Your task → In how many lines of the material below does the string "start" appear? Answer with a single number.

Source data →
______________________________
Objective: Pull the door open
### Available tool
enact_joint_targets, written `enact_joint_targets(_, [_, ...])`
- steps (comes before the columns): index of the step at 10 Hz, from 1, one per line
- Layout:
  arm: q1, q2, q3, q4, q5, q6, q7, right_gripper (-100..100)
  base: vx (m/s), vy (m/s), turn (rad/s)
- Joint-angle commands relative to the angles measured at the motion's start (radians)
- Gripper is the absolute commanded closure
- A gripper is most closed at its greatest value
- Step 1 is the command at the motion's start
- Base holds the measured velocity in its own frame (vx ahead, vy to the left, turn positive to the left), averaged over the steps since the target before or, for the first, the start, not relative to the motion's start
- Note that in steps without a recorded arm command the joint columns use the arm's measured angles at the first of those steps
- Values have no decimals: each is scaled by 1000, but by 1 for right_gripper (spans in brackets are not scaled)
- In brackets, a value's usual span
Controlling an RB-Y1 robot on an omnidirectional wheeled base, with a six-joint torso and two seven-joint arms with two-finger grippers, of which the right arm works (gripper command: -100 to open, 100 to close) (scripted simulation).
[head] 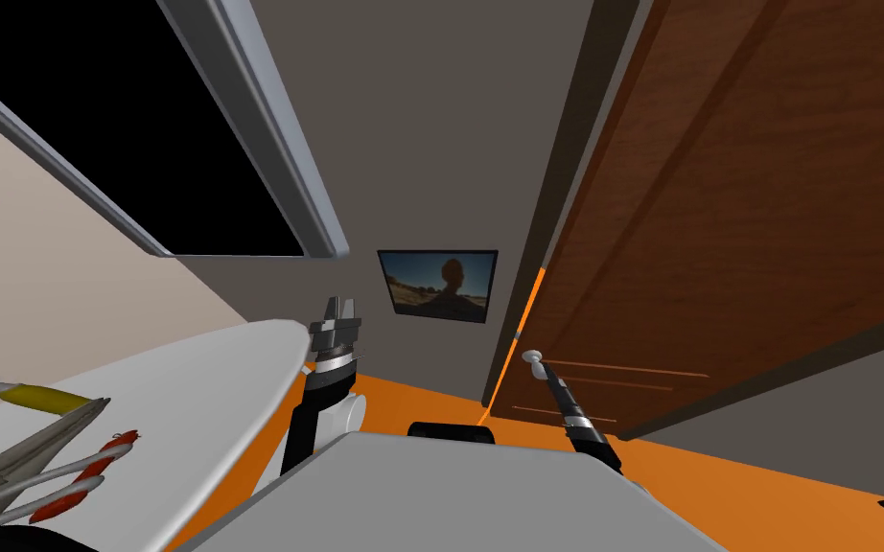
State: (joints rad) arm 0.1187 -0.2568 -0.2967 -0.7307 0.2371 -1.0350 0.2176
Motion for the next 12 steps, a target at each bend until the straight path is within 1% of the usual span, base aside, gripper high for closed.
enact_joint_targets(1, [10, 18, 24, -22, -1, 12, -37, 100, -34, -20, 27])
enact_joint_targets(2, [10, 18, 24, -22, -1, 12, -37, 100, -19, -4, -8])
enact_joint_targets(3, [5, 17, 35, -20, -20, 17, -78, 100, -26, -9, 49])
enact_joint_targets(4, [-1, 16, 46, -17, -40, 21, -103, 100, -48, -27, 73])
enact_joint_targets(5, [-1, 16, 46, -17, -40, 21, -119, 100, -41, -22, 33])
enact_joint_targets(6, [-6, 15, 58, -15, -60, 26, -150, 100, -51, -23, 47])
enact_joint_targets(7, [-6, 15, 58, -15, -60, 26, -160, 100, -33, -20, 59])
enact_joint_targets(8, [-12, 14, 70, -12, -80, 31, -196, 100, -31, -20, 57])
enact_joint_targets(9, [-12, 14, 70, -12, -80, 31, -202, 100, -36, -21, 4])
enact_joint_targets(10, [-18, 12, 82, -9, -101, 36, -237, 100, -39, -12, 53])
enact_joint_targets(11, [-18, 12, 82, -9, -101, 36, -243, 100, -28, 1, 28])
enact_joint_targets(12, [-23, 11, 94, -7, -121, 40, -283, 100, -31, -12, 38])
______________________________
Solution to the problem → 3